Friday, May 11, 2018

KHUJAND, TAJIKISTAN: PART 1 (Around Town and The Citadel Museum)

After finishing up in Samarkand, Uzbekistan, we took a little detour into Tajikistan. We had started our visit to Uzbekistan in Tashkent (green arrow) and then meandered down to Samarkand (red arrow). From there we headed back east to Khujand, Tajikistan (blue arrow). After a day in Tajikistan, we would go back into Uzbekistan to visit Bukhara (yellow arrow). It didn't seem to be the most efficient route, but we were following train tracks. Besides, who needed to be efficient? We were nomads on the Silk Road, right?

The jaunt into Tajikistan turned out to be one of our most dramatic and at the same time one of our smoothest border crossings of the trip. Tajikistan is a major port for drugs coming from Afghanistan and then being dispersed to the rest of the world, and our tour company had heard some horror stories about people crossing the border into Tajikistan and being arrested for a single pain pill in their possession.
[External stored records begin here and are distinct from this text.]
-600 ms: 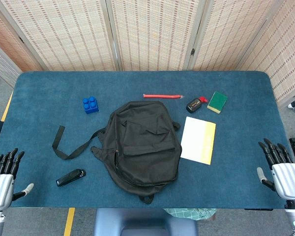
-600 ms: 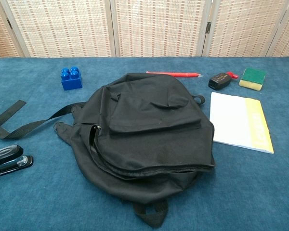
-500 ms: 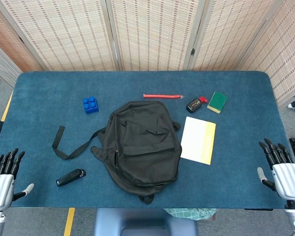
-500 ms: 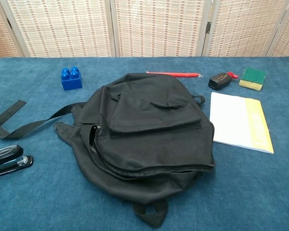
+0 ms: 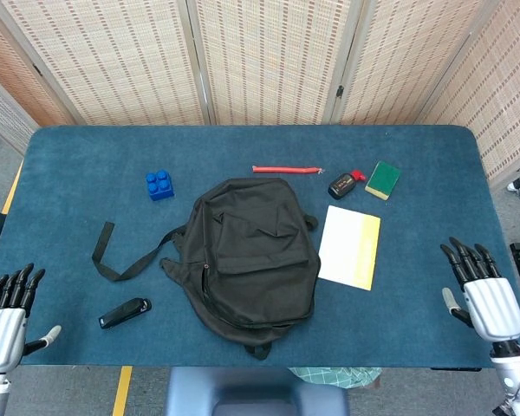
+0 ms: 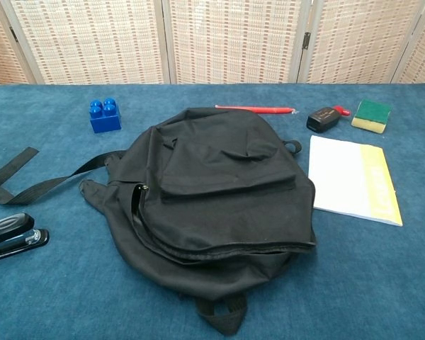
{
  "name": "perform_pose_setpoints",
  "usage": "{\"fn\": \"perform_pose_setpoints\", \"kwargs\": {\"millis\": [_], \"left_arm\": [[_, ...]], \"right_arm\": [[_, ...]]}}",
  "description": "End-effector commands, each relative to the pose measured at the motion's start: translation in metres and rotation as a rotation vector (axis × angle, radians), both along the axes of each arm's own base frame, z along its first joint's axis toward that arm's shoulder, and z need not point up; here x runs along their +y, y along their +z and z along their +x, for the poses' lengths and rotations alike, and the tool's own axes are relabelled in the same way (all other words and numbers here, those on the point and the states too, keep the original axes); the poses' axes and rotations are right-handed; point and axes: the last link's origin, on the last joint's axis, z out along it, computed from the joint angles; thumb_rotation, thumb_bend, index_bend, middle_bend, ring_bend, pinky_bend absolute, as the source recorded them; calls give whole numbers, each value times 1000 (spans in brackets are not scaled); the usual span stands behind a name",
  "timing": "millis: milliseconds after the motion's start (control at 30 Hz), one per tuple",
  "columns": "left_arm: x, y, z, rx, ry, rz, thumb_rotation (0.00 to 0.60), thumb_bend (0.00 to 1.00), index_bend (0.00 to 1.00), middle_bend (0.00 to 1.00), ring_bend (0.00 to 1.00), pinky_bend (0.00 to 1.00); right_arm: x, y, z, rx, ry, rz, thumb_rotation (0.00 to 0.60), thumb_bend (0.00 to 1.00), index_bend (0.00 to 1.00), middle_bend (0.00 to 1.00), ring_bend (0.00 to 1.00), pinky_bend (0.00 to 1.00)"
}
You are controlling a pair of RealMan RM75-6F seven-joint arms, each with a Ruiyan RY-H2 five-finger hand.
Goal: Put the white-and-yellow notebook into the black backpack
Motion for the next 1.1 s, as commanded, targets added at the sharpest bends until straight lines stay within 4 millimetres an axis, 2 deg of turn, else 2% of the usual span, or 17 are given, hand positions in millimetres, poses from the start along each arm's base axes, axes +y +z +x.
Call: {"fn": "perform_pose_setpoints", "kwargs": {"millis": [33,167,333,467,633,800,1100], "left_arm": [[-1,0,0,-1,3,-2,600,202,83,34,50,0],[-2,-1,-2,0,10,-9,600,203,82,34,51,0],[-4,0,-3,-3,21,-9,600,202,78,34,51,0],[-5,0,-4,-3,28,-11,600,202,75,34,51,0],[-6,-1,-6,-3,41,-12,600,203,74,34,51,0],[-7,-1,-8,-4,53,-11,600,202,74,34,51,0],[-7,-1,-9,-4,60,-14,600,202,72,34,51,0]], "right_arm": [[-17,-15,1,24,19,38,600,466,0,69,123,84],[-36,-38,-6,52,10,83,600,434,0,69,119,83],[-59,-71,-11,81,5,144,600,308,0,67,107,70],[-78,-92,-12,111,15,174,600,291,0,64,99,39],[-95,-109,-11,171,46,185,600,275,0,63,97,37],[-108,-122,-12,202,61,198,600,277,0,64,97,37],[-121,-139,-11,218,81,212,600,439,0,66,99,37]]}}
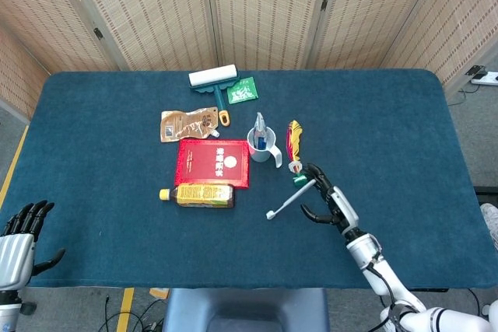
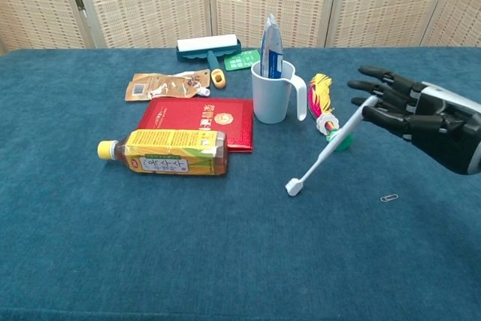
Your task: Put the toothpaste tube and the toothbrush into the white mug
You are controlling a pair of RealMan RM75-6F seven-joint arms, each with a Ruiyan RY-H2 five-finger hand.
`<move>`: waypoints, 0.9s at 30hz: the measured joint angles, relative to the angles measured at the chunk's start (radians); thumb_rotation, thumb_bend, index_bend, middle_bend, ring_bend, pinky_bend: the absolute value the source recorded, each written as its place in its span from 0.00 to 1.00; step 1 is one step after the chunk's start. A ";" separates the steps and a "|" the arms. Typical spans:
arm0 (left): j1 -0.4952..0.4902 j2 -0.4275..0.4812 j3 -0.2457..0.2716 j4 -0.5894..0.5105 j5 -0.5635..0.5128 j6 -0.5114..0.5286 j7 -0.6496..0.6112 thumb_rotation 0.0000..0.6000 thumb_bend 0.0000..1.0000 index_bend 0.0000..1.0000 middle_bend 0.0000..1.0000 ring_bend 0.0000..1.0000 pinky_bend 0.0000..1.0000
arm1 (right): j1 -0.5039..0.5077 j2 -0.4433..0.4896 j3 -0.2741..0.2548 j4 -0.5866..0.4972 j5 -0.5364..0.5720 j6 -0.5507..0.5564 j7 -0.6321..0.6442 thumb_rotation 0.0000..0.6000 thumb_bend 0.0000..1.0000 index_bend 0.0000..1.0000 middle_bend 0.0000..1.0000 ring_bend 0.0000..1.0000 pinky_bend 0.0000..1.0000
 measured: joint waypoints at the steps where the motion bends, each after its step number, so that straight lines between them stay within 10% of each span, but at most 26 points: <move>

They had us gather up ALL our medications (prescription and non-prescription) and anything that looked like a drug (vitamins, etc.) and put them in a bag marked with our name. They left everyone's bags in Uzbekistan with our trip doctor's brother. (Yes, we had a local doctor traveling with us. He was kept quite busy.)  He would meet us when we came back across the border into Uzbekistan at another location and return our drugs to us.

Not quite sure what was ahead and a little nervous, we went to bed and our train headed towards the border. Someone came by our rooms at 12:30 AM to get our passports so that we could leave Uzbekistan, and then someone came back a few hours later to get our visas that would allow us to enter Tajikistan.  To our knowledge, no local military personnel boarded the train, and it was nice that for once the border patrol did not come in our rooms to take pictures of our groggy faces.

Much ado about nothing, apparently, but better safe than sorry.

In the morning after breakfast on the train, we were met in Khujand, the second-largest city in Tajikistan, by an eight-man band playing traditional instruments that sounded like the most annoying horsefly you can imagine buzzing around and around and around your head. I wouldn't call this music, but it was entertaining to listen to:


Off to the side, three young ladies were holding welcoming stacks of concentric circles of bread drenched in honey:

It was beautiful but sticky and not particularly tasty:

This city was named Leninabad during the "Soviet Era" (1936 to 1991), and we could see the Soviet influence, even though the Russian population today is only 3-4%.


Our guide told us that TJ (our nickname for the country, not hers) has 8.6 million people and is one of the poorest countries in the world. They have natural resources, but no process to get them out. Half of this landlocked country is also at an altitude of over 3000 meters (9842 feet).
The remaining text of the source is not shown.